▶ _What is needed_
Restate the records in full, so that each line matches the original exactly.

▶ _The data_
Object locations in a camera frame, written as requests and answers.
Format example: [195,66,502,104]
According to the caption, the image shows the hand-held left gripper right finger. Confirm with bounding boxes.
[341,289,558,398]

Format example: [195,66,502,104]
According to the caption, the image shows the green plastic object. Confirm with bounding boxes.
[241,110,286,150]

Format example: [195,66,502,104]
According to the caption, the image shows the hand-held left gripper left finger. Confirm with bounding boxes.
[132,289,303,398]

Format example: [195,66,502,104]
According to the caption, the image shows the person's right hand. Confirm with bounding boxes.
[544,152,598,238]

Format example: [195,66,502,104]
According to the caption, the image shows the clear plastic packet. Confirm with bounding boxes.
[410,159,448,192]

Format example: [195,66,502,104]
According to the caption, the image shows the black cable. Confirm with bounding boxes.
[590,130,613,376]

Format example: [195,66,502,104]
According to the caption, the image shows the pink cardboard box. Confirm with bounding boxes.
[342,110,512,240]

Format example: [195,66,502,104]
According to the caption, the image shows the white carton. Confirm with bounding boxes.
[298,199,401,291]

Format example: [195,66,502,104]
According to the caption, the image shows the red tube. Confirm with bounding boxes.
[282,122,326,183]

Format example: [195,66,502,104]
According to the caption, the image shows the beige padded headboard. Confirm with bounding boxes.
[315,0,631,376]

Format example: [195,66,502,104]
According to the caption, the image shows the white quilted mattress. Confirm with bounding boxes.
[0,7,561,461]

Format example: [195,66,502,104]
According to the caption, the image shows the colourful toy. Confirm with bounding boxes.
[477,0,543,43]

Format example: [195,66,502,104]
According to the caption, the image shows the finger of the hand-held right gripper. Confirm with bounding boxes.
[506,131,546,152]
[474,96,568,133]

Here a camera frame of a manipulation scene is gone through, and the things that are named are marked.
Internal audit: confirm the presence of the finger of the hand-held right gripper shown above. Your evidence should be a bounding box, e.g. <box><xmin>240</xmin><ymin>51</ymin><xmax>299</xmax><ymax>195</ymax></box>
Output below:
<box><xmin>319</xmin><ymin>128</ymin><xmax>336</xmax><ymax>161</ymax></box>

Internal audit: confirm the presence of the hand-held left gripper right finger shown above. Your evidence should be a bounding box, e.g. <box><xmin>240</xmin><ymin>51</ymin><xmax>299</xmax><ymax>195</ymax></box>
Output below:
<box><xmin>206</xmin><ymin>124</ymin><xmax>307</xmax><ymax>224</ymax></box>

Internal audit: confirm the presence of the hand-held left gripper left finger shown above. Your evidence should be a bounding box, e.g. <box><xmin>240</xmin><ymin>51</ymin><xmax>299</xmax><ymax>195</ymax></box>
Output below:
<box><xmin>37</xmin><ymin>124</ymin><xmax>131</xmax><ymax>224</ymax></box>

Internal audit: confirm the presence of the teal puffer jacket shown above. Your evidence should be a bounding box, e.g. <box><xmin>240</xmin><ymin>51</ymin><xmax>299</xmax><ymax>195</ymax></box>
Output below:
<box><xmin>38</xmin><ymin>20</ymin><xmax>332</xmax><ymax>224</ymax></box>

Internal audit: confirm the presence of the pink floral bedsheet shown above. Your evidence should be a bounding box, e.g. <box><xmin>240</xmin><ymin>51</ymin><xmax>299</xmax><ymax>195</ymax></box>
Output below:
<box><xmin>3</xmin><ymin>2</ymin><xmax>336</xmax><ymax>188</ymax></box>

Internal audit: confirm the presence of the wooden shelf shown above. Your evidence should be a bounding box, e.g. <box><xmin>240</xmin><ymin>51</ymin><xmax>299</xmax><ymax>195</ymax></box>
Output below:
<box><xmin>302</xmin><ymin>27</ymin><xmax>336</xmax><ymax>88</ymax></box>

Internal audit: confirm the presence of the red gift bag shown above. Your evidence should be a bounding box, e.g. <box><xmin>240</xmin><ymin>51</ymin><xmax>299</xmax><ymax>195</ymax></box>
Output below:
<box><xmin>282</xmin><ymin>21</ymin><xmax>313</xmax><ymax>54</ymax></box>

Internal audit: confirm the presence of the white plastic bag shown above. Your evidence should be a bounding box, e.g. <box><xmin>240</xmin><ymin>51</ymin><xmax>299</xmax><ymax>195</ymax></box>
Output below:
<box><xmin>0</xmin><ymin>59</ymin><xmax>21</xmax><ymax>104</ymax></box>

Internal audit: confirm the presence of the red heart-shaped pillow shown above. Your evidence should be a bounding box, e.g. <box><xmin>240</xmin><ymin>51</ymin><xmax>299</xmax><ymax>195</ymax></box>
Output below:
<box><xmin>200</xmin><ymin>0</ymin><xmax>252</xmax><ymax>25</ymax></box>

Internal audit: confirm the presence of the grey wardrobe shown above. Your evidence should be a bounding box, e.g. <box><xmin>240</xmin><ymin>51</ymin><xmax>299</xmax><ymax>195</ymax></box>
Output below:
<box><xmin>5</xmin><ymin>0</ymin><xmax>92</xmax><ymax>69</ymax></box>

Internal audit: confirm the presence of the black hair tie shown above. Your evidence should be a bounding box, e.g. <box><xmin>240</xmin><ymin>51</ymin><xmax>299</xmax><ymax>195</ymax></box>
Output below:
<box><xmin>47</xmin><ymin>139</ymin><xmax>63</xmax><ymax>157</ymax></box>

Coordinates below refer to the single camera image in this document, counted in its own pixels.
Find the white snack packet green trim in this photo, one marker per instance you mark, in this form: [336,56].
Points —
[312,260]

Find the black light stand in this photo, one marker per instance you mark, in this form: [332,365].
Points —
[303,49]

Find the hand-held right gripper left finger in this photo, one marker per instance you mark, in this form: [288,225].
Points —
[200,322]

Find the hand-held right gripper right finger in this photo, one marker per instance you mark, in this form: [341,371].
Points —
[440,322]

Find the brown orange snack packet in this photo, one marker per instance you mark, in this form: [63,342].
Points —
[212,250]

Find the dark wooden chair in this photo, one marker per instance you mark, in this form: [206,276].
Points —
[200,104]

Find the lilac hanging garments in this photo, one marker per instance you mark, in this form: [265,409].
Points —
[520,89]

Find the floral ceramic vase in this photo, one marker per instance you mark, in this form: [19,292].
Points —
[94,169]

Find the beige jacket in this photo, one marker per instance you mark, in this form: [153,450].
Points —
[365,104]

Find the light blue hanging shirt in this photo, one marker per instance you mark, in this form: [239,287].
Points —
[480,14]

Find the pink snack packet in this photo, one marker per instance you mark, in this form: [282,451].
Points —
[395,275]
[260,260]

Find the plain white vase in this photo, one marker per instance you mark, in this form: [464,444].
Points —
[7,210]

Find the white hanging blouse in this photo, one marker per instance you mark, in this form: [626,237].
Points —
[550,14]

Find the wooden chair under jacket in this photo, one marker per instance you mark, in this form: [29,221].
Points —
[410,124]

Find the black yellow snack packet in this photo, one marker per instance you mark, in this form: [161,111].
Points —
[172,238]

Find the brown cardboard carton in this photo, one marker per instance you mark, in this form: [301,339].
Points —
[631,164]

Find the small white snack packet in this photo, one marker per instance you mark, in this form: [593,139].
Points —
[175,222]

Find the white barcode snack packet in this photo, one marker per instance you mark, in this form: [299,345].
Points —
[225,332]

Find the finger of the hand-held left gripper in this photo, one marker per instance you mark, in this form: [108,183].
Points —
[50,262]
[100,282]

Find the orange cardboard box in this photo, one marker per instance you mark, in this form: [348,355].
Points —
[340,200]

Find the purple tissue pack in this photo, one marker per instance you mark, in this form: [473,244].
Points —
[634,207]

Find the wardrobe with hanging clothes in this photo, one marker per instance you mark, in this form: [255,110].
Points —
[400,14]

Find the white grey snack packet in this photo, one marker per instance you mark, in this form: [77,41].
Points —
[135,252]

▶ _Response for this exercise_
Object locations in a camera frame, written as requests and answers.
Format example: [195,66,502,104]
According to the caption, the image shows the hand-held left gripper right finger. Confirm with bounding boxes.
[341,289,558,398]

Format example: [195,66,502,104]
According to the caption, the image shows the green plastic object. Confirm with bounding boxes.
[241,110,286,150]

Format example: [195,66,502,104]
According to the caption, the image shows the hand-held left gripper left finger. Confirm with bounding boxes.
[132,289,303,398]

Format example: [195,66,502,104]
According to the caption, the image shows the person's right hand. Confirm with bounding boxes.
[544,152,598,238]

Format example: [195,66,502,104]
According to the caption, the image shows the clear plastic packet. Confirm with bounding boxes.
[410,159,448,192]

Format example: [195,66,502,104]
According to the caption, the image shows the black cable. Confirm with bounding boxes.
[590,130,613,376]

Format example: [195,66,502,104]
According to the caption, the image shows the pink cardboard box. Confirm with bounding boxes.
[342,110,512,240]

Format example: [195,66,502,104]
According to the caption, the image shows the white carton. Confirm with bounding boxes.
[298,199,401,291]

Format example: [195,66,502,104]
According to the caption, the image shows the red tube. Confirm with bounding boxes.
[282,122,326,183]

Format example: [195,66,502,104]
According to the caption, the image shows the beige padded headboard. Confirm with bounding boxes.
[315,0,631,376]

Format example: [195,66,502,104]
According to the caption, the image shows the white quilted mattress. Confirm with bounding boxes.
[0,7,561,461]

Format example: [195,66,502,104]
According to the caption, the image shows the colourful toy. Confirm with bounding boxes.
[477,0,543,43]

Format example: [195,66,502,104]
According to the caption, the image shows the finger of the hand-held right gripper. Confirm with bounding boxes.
[506,131,546,152]
[474,96,568,133]

Here a camera frame of a manipulation scene is gone through, and the things that are named are marked.
Internal audit: confirm the presence of the finger of the hand-held right gripper shown above. Your evidence should be a bounding box, e.g. <box><xmin>240</xmin><ymin>51</ymin><xmax>299</xmax><ymax>195</ymax></box>
Output below:
<box><xmin>319</xmin><ymin>128</ymin><xmax>336</xmax><ymax>161</ymax></box>

Internal audit: confirm the presence of the hand-held left gripper right finger shown above. Your evidence should be a bounding box, e.g. <box><xmin>240</xmin><ymin>51</ymin><xmax>299</xmax><ymax>195</ymax></box>
Output below:
<box><xmin>206</xmin><ymin>124</ymin><xmax>307</xmax><ymax>224</ymax></box>

Internal audit: confirm the presence of the hand-held left gripper left finger shown above. Your evidence should be a bounding box, e.g. <box><xmin>240</xmin><ymin>51</ymin><xmax>299</xmax><ymax>195</ymax></box>
Output below:
<box><xmin>37</xmin><ymin>124</ymin><xmax>131</xmax><ymax>224</ymax></box>

Internal audit: confirm the presence of the teal puffer jacket shown above. Your evidence should be a bounding box, e.g. <box><xmin>240</xmin><ymin>51</ymin><xmax>299</xmax><ymax>195</ymax></box>
Output below:
<box><xmin>38</xmin><ymin>20</ymin><xmax>332</xmax><ymax>224</ymax></box>

Internal audit: confirm the presence of the pink floral bedsheet shown above. Your evidence should be a bounding box, e.g. <box><xmin>240</xmin><ymin>51</ymin><xmax>299</xmax><ymax>195</ymax></box>
Output below:
<box><xmin>3</xmin><ymin>2</ymin><xmax>336</xmax><ymax>188</ymax></box>

Internal audit: confirm the presence of the wooden shelf shown above. Your evidence should be a bounding box, e.g. <box><xmin>240</xmin><ymin>51</ymin><xmax>299</xmax><ymax>195</ymax></box>
Output below:
<box><xmin>302</xmin><ymin>27</ymin><xmax>336</xmax><ymax>88</ymax></box>

Internal audit: confirm the presence of the red gift bag shown above. Your evidence should be a bounding box, e.g. <box><xmin>240</xmin><ymin>51</ymin><xmax>299</xmax><ymax>195</ymax></box>
Output below:
<box><xmin>282</xmin><ymin>21</ymin><xmax>313</xmax><ymax>54</ymax></box>

Internal audit: confirm the presence of the white plastic bag shown above. Your evidence should be a bounding box, e.g. <box><xmin>240</xmin><ymin>51</ymin><xmax>299</xmax><ymax>195</ymax></box>
Output below:
<box><xmin>0</xmin><ymin>59</ymin><xmax>21</xmax><ymax>104</ymax></box>

Internal audit: confirm the presence of the red heart-shaped pillow shown above. Your evidence should be a bounding box, e.g. <box><xmin>240</xmin><ymin>51</ymin><xmax>299</xmax><ymax>195</ymax></box>
Output below:
<box><xmin>200</xmin><ymin>0</ymin><xmax>252</xmax><ymax>25</ymax></box>

Internal audit: confirm the presence of the grey wardrobe shown above. Your evidence should be a bounding box, e.g. <box><xmin>240</xmin><ymin>51</ymin><xmax>299</xmax><ymax>195</ymax></box>
Output below:
<box><xmin>5</xmin><ymin>0</ymin><xmax>92</xmax><ymax>69</ymax></box>

Internal audit: confirm the presence of the black hair tie shown above. Your evidence should be a bounding box, e.g. <box><xmin>240</xmin><ymin>51</ymin><xmax>299</xmax><ymax>195</ymax></box>
Output below:
<box><xmin>47</xmin><ymin>139</ymin><xmax>63</xmax><ymax>157</ymax></box>

Coordinates below refer to the single camera image in this document, counted in its own pixels.
Find the white snack packet green trim in this photo, one marker per instance you mark, in this form: [336,56].
Points —
[312,260]

Find the black light stand in this photo, one marker per instance you mark, in this form: [332,365].
Points —
[303,49]

Find the hand-held right gripper left finger in this photo, one marker per instance you mark, in this form: [288,225].
Points —
[200,322]

Find the hand-held right gripper right finger in this photo, one marker per instance you mark, in this form: [341,371].
Points —
[440,322]

Find the brown orange snack packet in this photo, one marker per instance you mark, in this form: [63,342].
Points —
[212,250]

Find the dark wooden chair in this photo, one marker per instance you mark, in this form: [206,276].
Points —
[200,104]

Find the lilac hanging garments in this photo, one marker per instance you mark, in this form: [265,409].
Points —
[520,89]

Find the floral ceramic vase in this photo, one marker per instance you mark, in this form: [19,292].
Points —
[94,169]

Find the beige jacket in this photo, one marker per instance you mark, in this form: [153,450].
Points —
[365,104]

Find the light blue hanging shirt in this photo, one marker per instance you mark, in this form: [239,287].
Points —
[480,14]

Find the pink snack packet in this photo, one marker per instance you mark, in this form: [282,451].
Points —
[395,275]
[260,260]

Find the plain white vase in this photo, one marker per instance you mark, in this form: [464,444].
Points —
[7,210]

Find the white hanging blouse in this photo, one marker per instance you mark, in this form: [626,237].
Points —
[550,14]

Find the wooden chair under jacket in this photo, one marker per instance you mark, in this form: [29,221].
Points —
[410,124]

Find the black yellow snack packet in this photo, one marker per instance you mark, in this form: [161,111].
Points —
[172,238]

Find the brown cardboard carton in this photo, one marker per instance you mark, in this form: [301,339].
Points —
[631,164]

Find the small white snack packet in this photo, one marker per instance you mark, in this form: [593,139].
Points —
[175,222]

Find the white barcode snack packet in this photo, one marker per instance you mark, in this form: [299,345].
Points —
[225,332]

Find the finger of the hand-held left gripper in this photo, one marker per instance you mark, in this form: [108,183].
Points —
[50,262]
[100,282]

Find the orange cardboard box in this photo, one marker per instance you mark, in this form: [348,355].
Points —
[340,200]

Find the purple tissue pack in this photo, one marker per instance you mark, in this form: [473,244].
Points —
[634,207]

Find the wardrobe with hanging clothes in this photo, one marker per instance you mark, in this form: [255,110].
Points —
[400,14]

Find the white grey snack packet in this photo, one marker per instance you mark, in this form: [77,41].
Points —
[135,252]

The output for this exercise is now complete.